## Work to be completed:
The answer must be every line below that holds the word "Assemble".

*** Record excerpts ***

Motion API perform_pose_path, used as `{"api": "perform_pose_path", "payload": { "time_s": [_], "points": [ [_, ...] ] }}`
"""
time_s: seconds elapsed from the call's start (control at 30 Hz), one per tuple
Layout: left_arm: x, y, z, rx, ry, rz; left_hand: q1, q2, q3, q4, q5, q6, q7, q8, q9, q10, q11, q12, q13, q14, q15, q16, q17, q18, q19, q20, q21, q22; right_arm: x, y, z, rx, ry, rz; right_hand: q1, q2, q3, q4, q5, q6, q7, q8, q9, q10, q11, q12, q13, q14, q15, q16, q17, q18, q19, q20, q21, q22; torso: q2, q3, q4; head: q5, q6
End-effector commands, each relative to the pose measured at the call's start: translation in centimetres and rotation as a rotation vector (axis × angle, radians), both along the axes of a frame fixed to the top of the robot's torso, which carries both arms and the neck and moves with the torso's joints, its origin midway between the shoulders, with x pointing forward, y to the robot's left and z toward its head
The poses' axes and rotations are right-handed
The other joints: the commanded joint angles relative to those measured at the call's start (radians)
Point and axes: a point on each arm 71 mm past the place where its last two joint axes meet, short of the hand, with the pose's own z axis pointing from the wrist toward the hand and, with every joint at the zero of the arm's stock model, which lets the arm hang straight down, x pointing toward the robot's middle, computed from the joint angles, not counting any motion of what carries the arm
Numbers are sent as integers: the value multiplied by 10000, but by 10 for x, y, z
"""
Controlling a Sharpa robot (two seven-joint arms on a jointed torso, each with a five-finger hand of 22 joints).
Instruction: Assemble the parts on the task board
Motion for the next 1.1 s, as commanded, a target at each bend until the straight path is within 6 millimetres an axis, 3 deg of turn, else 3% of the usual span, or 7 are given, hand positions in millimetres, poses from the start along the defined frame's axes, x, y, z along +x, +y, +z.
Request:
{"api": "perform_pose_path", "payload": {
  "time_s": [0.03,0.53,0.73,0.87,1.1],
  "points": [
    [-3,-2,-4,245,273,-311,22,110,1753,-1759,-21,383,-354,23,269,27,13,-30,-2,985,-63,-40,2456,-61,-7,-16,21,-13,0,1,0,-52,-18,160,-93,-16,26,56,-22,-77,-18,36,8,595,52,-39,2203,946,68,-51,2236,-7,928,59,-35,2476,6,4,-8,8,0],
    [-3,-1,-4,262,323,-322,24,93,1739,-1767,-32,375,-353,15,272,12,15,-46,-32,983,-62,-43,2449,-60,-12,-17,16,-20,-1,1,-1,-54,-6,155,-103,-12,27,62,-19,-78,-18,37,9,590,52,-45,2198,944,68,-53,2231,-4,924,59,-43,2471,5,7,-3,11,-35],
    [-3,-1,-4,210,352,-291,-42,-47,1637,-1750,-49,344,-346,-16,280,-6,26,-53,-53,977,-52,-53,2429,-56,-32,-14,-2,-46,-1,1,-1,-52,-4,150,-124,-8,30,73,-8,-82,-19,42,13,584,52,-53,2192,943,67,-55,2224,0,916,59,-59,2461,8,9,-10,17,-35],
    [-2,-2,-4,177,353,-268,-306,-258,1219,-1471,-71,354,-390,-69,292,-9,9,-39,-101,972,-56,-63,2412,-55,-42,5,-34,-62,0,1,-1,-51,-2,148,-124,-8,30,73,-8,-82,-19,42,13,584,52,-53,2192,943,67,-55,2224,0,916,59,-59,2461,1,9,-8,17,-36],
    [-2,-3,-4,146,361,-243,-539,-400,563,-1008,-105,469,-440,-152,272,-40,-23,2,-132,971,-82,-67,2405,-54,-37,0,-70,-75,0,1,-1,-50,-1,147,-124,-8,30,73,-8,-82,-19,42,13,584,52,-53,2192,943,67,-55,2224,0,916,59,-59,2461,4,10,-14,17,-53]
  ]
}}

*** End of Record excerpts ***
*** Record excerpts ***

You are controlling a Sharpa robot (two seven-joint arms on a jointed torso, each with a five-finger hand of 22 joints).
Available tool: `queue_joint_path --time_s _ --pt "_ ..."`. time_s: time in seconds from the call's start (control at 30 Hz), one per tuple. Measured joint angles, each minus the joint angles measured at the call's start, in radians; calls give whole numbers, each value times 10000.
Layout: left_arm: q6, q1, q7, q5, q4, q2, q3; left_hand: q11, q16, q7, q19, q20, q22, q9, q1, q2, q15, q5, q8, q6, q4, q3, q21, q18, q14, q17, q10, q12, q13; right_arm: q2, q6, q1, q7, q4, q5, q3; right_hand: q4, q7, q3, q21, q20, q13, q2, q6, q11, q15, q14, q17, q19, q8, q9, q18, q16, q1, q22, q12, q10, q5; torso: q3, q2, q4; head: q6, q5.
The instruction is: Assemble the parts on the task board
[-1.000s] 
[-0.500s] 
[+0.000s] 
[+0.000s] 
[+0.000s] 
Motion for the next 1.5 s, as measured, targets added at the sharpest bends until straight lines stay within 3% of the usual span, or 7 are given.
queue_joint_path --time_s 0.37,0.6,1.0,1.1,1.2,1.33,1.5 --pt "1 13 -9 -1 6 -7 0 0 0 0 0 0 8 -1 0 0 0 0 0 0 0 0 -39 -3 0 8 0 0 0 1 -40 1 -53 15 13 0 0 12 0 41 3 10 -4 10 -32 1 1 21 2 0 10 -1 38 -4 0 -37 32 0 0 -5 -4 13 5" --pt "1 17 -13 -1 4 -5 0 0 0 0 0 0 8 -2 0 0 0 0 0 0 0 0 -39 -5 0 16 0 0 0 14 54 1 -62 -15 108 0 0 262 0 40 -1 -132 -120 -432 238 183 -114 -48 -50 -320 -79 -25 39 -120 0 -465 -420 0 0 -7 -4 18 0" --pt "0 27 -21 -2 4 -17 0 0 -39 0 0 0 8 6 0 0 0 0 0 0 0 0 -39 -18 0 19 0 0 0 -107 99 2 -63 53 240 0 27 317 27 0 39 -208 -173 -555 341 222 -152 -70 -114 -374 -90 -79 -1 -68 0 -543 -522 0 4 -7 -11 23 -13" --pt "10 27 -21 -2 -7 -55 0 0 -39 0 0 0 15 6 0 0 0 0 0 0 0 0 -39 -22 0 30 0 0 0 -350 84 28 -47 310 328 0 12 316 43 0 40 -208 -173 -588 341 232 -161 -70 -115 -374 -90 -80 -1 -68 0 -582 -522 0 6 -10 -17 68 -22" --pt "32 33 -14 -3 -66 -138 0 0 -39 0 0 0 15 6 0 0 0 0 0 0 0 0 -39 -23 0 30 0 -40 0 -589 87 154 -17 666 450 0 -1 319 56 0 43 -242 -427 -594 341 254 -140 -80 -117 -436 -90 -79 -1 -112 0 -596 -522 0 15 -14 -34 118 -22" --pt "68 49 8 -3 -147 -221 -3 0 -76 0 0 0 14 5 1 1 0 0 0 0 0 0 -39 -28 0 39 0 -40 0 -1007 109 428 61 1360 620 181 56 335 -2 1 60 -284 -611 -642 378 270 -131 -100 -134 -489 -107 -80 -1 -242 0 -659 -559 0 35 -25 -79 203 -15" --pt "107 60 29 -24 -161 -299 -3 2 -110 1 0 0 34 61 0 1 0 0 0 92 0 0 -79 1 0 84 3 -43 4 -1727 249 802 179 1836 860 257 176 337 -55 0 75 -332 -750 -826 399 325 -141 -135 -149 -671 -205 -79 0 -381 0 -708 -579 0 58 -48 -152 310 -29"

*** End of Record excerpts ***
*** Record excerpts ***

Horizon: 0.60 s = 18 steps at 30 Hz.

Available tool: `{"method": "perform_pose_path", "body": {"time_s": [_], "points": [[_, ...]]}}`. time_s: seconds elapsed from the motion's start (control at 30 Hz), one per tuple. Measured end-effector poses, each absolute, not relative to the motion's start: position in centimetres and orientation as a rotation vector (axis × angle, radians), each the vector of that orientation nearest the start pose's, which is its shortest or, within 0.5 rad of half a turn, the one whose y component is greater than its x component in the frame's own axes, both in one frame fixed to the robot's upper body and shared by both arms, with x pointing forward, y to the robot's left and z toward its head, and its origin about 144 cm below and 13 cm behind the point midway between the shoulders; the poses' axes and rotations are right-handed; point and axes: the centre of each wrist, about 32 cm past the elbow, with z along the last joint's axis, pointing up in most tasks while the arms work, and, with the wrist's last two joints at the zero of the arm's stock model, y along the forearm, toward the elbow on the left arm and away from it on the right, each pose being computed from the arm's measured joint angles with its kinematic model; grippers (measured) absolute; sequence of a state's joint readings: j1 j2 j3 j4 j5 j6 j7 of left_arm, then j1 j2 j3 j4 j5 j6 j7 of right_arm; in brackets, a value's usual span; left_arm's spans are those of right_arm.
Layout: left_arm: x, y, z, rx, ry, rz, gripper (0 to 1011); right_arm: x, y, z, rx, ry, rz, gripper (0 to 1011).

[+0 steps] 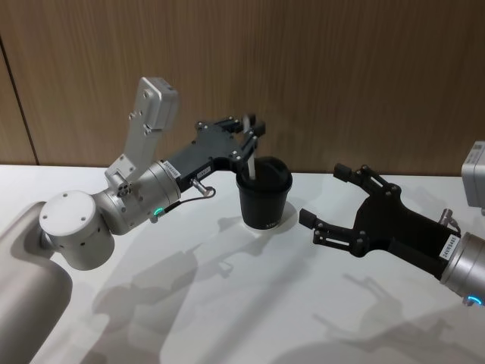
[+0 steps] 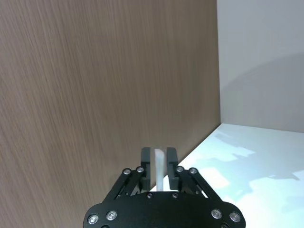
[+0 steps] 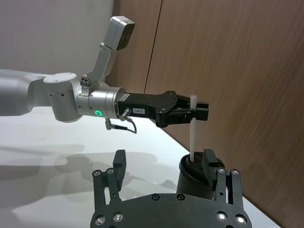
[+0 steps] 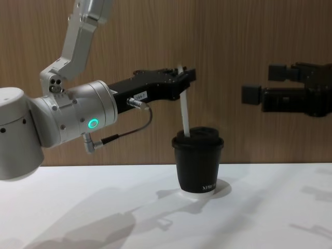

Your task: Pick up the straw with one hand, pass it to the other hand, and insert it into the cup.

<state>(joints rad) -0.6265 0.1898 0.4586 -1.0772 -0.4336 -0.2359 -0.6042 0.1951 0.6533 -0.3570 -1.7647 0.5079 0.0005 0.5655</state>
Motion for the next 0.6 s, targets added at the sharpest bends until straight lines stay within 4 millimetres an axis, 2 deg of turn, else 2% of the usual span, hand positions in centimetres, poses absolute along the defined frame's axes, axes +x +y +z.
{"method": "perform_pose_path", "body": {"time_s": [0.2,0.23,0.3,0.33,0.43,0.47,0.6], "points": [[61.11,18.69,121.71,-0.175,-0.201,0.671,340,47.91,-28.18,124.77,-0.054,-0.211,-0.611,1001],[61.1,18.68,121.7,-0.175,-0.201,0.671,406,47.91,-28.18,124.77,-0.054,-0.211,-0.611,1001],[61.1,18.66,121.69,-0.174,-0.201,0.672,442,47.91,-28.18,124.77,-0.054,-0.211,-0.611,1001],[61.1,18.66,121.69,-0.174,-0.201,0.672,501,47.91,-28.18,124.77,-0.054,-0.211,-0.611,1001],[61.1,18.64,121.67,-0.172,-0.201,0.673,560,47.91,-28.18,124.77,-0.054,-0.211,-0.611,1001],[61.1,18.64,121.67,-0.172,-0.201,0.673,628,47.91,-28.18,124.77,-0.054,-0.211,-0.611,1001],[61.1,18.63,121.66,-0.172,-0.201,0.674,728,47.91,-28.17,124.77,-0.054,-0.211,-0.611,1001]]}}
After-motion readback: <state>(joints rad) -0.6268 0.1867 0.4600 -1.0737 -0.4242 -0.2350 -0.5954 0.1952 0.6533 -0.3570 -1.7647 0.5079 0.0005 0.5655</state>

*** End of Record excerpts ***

## Result for this task:
Instruction: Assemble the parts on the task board
The instruction is: Assemble the parts on the task board

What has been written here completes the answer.